Some ideas then to maximise on a positive hiring experience which leaders can implement in a short span of time that only require time and effort and are short on delivery cycles include: group connect between candidate and hiring manager post receival of offer letter, informal video from the team welcoming the new hire, goodies, building connection with the candidate’s family, sharing a list of the organisation’s achievements and most importantly, timely and accurate feedback.
Risk responses include ensuring that all stakeholders are on the same page when it comes to hiring for complex projects and to proceed with caution when it comes to designing processes for improving candidate experience. The latter risk arises from the possibility of unknowingly making simpler processes more complex in the bid to achieve the goal for optimal candidate experience. Hand in hand with candidate experience is employer branding.
“Employer branding has evolved as a socio-cultural statement that reflects the organisation’s ethos,” shares Kalpak Huddar, Head of HR, Sitel India.
An organisation’s brand must communicate the human side of the business with honesty, empathy and the courage to adopt new challenges. They must reiterate that they are flexible and offer long term career opportunities as well as employee wellbeing and are driven to connect with employee’s families as well.
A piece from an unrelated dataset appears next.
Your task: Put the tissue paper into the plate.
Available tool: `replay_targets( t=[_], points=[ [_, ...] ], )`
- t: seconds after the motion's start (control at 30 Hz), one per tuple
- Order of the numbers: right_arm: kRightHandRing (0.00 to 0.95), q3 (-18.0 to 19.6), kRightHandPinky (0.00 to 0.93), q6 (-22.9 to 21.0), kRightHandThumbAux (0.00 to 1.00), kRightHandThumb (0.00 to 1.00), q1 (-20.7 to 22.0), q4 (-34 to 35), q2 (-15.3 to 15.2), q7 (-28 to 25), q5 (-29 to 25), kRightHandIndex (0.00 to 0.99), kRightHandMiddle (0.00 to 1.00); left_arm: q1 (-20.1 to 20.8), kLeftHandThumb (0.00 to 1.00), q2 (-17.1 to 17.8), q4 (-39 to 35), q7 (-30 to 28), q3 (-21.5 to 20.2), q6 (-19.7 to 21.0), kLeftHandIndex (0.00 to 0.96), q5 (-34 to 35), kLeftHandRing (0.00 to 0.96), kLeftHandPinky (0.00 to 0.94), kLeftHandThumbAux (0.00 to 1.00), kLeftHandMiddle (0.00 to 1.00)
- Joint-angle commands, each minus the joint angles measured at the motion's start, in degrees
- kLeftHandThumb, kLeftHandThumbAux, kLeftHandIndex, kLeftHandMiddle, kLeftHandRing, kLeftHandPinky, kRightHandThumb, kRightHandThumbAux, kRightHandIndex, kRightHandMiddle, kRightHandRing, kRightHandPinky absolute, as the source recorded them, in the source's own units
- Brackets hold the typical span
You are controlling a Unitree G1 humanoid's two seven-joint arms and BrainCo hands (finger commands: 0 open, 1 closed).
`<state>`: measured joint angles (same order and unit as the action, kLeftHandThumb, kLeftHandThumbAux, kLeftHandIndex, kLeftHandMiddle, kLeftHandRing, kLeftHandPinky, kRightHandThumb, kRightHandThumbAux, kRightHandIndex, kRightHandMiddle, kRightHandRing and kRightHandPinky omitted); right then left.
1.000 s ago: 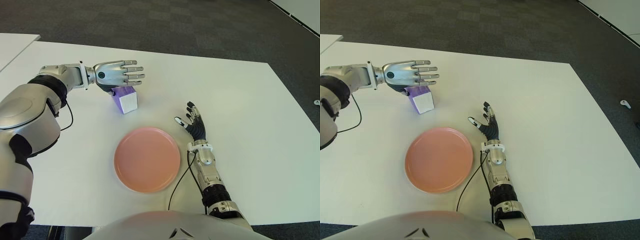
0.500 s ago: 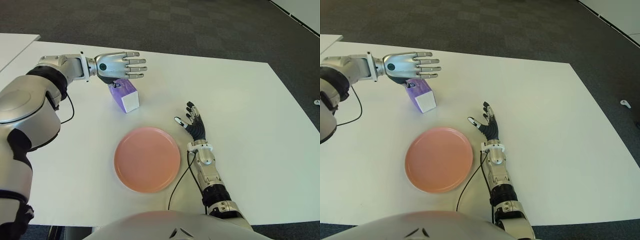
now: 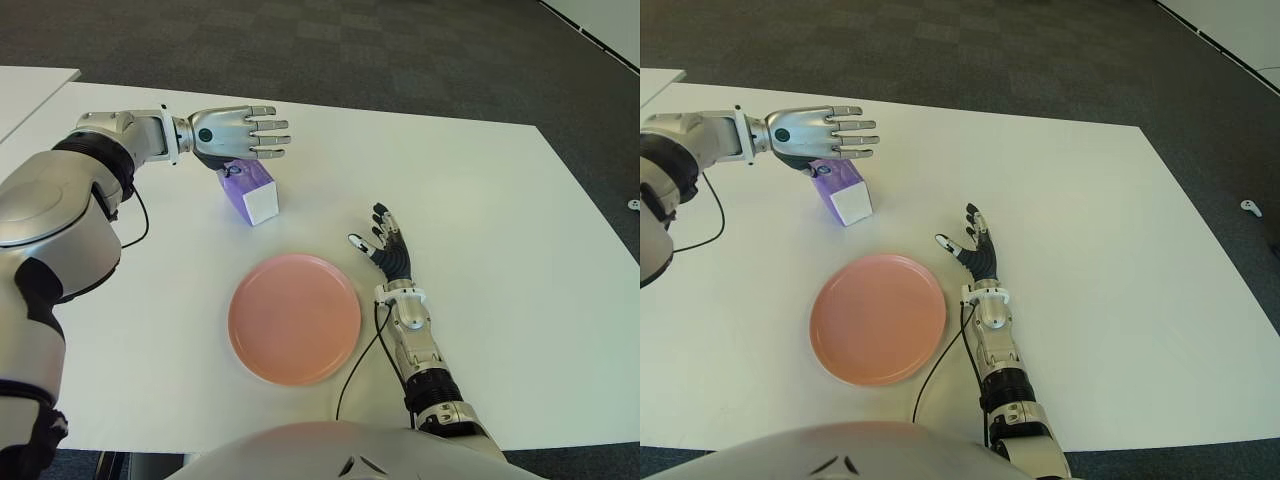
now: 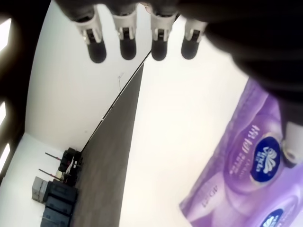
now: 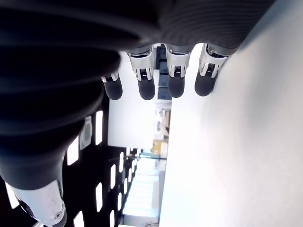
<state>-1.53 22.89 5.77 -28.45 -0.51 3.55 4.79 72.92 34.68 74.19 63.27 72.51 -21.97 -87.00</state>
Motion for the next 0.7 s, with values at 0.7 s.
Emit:
replay_targets(
  t=[0.7],
  points=[
    [0.0,-0.81,0.0,-5.24,0.698,0.081,-8.11,-3.41,-0.07,-0.36,0.68,0.0,0.0,-2.2,0.258,-1.4,2.19,-11.55,-0.01,0.71,0.0,1.78,0.0,0.0,0.341,0.0]
  ],
)
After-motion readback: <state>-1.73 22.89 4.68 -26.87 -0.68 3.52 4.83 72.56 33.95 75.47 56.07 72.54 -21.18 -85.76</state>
A hyper personalised and seamless transfer of candidate experience to employee experience is also a must for greater retention.
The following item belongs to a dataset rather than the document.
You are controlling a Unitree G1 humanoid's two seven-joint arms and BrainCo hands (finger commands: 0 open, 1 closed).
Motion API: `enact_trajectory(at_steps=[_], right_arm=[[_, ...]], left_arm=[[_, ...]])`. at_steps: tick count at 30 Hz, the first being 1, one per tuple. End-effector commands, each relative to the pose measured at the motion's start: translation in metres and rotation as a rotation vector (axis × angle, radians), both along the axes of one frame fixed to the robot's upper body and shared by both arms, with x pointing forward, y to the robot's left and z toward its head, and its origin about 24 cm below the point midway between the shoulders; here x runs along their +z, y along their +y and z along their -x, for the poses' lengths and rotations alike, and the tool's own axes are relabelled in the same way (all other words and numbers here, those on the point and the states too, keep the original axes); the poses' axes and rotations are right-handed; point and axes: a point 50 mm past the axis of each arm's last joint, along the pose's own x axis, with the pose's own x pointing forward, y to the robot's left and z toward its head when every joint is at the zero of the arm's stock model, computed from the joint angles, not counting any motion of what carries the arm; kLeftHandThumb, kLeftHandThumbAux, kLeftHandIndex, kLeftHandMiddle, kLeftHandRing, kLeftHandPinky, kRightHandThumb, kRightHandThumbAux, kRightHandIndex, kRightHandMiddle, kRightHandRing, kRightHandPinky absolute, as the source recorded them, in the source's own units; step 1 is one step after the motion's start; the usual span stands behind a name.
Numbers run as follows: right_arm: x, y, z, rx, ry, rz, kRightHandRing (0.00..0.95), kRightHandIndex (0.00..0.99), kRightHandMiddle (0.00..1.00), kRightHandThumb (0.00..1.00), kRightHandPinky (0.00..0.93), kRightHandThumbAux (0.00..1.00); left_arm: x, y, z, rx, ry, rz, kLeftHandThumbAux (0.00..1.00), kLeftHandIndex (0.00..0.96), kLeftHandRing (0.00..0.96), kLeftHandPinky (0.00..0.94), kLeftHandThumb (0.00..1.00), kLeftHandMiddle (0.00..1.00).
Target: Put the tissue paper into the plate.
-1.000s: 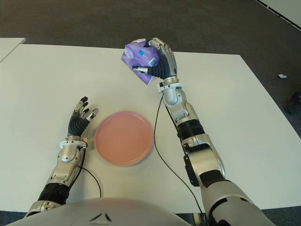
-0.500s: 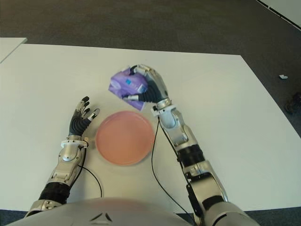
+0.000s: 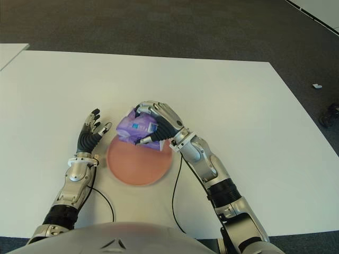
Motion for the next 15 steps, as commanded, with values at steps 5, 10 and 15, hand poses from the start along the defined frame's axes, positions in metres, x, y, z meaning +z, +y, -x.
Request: enact_trajectory(at_steps=[5,10,15], right_arm=[[-0.011,-0.003,0.012,0.066,0.113,0.134,0.841,0.442,0.846,0.749,0.815,0.706],[-0.024,-0.003,0.013,0.074,0.104,0.205,0.834,0.442,0.841,0.749,0.819,0.707],[-0.029,-0.002,0.014,0.073,0.085,0.235,0.831,0.442,0.84,0.749,0.826,0.707]], left_arm=[[-0.02,0.003,0.012,0.017,0.111,-0.014,0.606,0.0,0.0,0.0,0.006,0.0],[-0.02,0.003,0.012,0.017,0.112,-0.016,0.62,0.0,0.0,0.0,0.009,0.0],[-0.019,0.003,0.012,0.015,0.111,-0.012,0.624,0.0,0.0,0.0,0.009,0.0]])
In this discussion of candidate experience and employer branding against the background of complex management projects and the vuca world, it has been learned that in order to navigate this uncertainty with greater adaptability and agility and flexibility, leaders must anticipate problems, reduce their delivery cycles and optimise risk responses. What the strategy ultimately looks like and how its implemented will vary across industries with their own unique challenges when it comes to hiring, but the core of theses diverse organisations’ strategies remains the same as they learn and unlearn and devise and revise strategies for finding the right people to stand by their side as they navigate this new and unprecedented and challenging yet exciting world of work.